**Exercise goal**
Return, from the lines below, each one that includes the word "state".

**Information shown**

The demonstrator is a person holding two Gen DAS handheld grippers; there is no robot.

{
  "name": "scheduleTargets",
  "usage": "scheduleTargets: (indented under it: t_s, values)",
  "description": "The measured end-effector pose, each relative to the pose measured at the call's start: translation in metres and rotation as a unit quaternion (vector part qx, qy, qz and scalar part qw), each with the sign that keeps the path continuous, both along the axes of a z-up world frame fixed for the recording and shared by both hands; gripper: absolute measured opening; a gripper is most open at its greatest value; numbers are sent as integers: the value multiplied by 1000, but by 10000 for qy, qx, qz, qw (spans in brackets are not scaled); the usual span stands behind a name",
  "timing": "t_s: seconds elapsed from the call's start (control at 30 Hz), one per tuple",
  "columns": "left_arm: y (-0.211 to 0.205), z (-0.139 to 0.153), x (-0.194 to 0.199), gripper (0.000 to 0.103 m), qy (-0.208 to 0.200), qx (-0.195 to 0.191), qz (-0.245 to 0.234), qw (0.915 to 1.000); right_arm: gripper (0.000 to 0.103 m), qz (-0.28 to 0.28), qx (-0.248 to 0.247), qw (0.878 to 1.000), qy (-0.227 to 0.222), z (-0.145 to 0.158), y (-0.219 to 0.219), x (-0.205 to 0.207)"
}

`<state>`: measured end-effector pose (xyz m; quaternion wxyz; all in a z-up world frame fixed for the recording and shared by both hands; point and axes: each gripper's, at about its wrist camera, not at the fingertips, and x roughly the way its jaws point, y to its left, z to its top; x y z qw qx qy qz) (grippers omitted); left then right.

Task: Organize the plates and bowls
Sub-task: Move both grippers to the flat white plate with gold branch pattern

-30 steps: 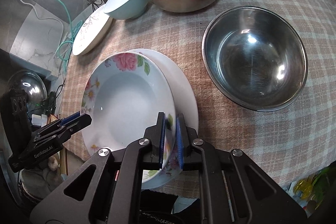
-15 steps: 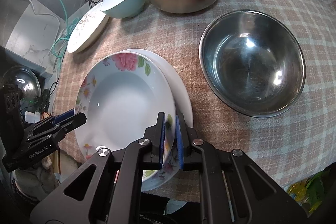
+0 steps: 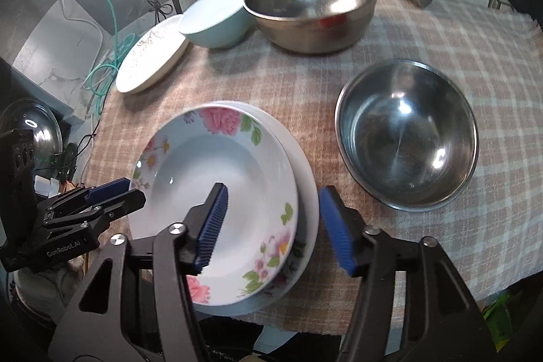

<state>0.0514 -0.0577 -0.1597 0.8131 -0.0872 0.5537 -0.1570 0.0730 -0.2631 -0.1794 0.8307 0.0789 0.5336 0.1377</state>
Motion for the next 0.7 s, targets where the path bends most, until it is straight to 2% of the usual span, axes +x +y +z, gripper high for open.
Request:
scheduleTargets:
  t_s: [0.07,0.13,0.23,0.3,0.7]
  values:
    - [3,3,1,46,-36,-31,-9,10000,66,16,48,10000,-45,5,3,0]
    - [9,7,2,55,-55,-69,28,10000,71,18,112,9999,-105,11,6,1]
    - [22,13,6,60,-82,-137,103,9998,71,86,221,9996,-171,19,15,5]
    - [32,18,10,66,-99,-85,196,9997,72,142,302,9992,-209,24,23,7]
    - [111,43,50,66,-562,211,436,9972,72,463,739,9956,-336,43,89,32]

**Answer section**
`<state>`: measured end-effector pose (xyz m; quaternion wxyz; all in a z-up world frame fixed for the recording and shared by both hands; point and axes: each gripper's, at about its wrist camera, not at the fingertips, and x roughly the way its jaws point, y to its left, z to its top; x y z qw qx qy qz) (grippers omitted); left then right.
<state>0.0514 -0.0577 -0.1597 0.8131 -0.0872 0.5537 -0.1570 0.0730 -0.2631 -0.1794 0.8307 0.0789 0.5336 0.1377</state>

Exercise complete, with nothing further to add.